1. i was looking and the southern franchise is up for grabs in 2009, do you reckon that they'll transfer the metro services to ken and he can fully integrate them into london overground? i personally think that would be perfect.

2. i heard that i t was once planned to extend the waterloo and city line to the northern city but the city blocket it coz they were worried that their buildings would subside, with modern technology would it now be possible, then it can be conceived that it could be extended to the northern heights bringing a new underground line with minimal tunnelling. also a southern extension would be a good idea. this would be good with thameslink 2000 taking over some of the great northern services into moorgate, meaning people have an aleternative city route, freeing up the northern city. what do you thik.

3. do you think that once the dlr is etended to charing cross they'll re-openm the aldwych branch of the piccadilly and extend it waterloo.

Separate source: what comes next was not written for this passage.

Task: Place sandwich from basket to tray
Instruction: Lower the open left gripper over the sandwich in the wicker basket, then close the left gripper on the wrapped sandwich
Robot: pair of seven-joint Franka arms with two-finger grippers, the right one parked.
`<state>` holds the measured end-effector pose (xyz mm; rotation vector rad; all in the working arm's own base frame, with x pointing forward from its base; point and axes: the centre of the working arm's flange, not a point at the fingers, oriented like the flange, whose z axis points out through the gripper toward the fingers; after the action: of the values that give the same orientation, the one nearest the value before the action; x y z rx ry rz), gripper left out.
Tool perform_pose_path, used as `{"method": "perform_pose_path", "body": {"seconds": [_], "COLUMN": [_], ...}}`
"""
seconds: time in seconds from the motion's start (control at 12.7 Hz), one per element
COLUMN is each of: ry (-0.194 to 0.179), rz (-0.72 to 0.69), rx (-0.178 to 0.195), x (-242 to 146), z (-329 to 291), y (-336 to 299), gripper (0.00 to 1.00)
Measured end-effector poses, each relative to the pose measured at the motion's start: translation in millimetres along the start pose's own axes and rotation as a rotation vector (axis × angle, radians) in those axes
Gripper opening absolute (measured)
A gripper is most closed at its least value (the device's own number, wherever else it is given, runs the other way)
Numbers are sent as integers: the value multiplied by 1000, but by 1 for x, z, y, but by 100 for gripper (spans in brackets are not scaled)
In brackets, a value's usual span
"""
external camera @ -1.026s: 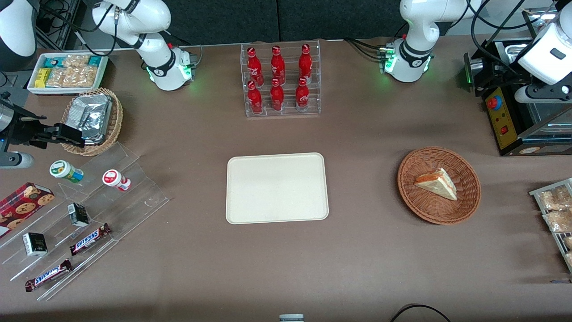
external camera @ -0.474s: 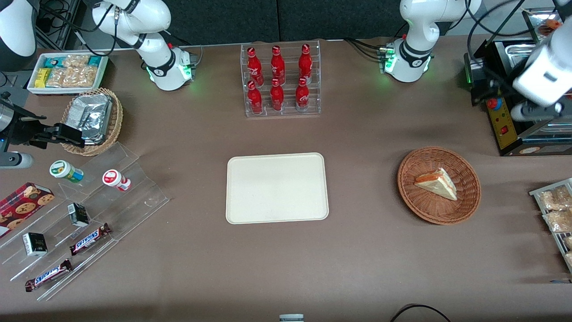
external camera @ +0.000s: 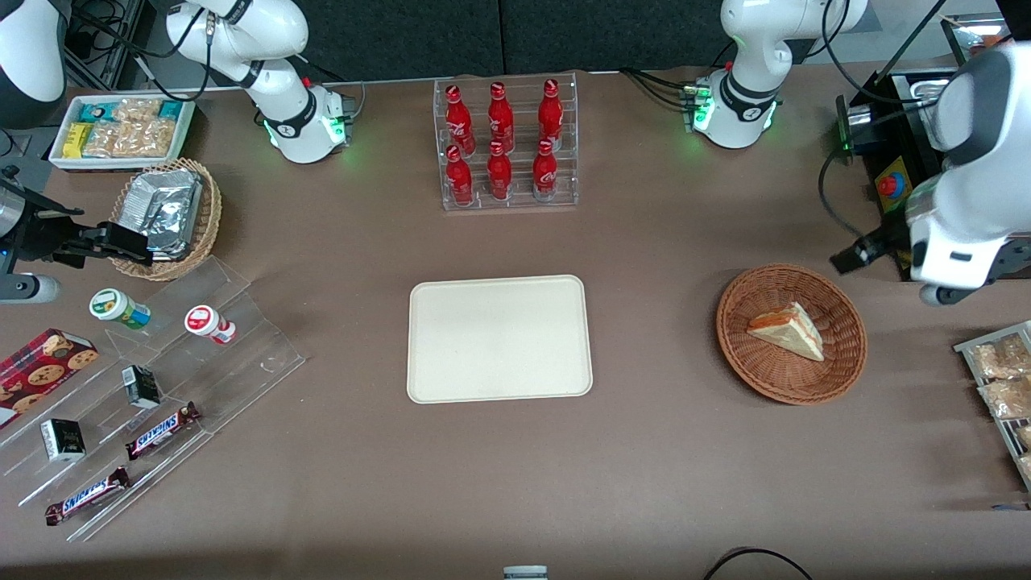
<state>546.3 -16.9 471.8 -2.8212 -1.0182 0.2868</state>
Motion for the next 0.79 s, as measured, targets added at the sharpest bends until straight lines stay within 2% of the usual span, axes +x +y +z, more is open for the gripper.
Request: {"method": "perform_pose_path", "body": {"seconds": [0.24, 0.39, 0.55, 0.79], "ry": [49, 65, 80, 96], "rz": [-252, -369, -440, -475], "rx": [-66, -105, -143, -180], "x": [2, 4, 14, 23], "z": [93, 128, 143, 155], "y": [10, 14, 23, 31], "gripper": [100, 100, 100, 100]}}
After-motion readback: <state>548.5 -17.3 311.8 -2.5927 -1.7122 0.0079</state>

4. i think instead of building crossrail they should concentrate on using existing capacity to increase the network especially by extending the underground to south london. the district line could easily run a loop around kingston taking over the services and other extensions are possible. south london wants and needs the tube, crossrail wont benefit us.

5. finally how does the tube regenerate an area, as far as i am aware islington is the 6th poorest borough in london but it is probably one of the most well conencted transport wise, therefore i doubt that bringing the tube to hackney will have a difference, you'll just get clusters of yuppies around the nice areas but like islington the rest will still be a dump!! what do you think?
1) I think TFL definitely want to assume control of all suburban mainline services in due course, the takeover of Silverlink is just the beginning. How long it takes and if it ever happens is anyone's guess however... The Silverlink takeover in November will be the real litmus test. If its a success I'd expect a lot of franchises to be taken over by TFL, obviously with a private partner (Hong Kong's MTR is the partner for 'Overground').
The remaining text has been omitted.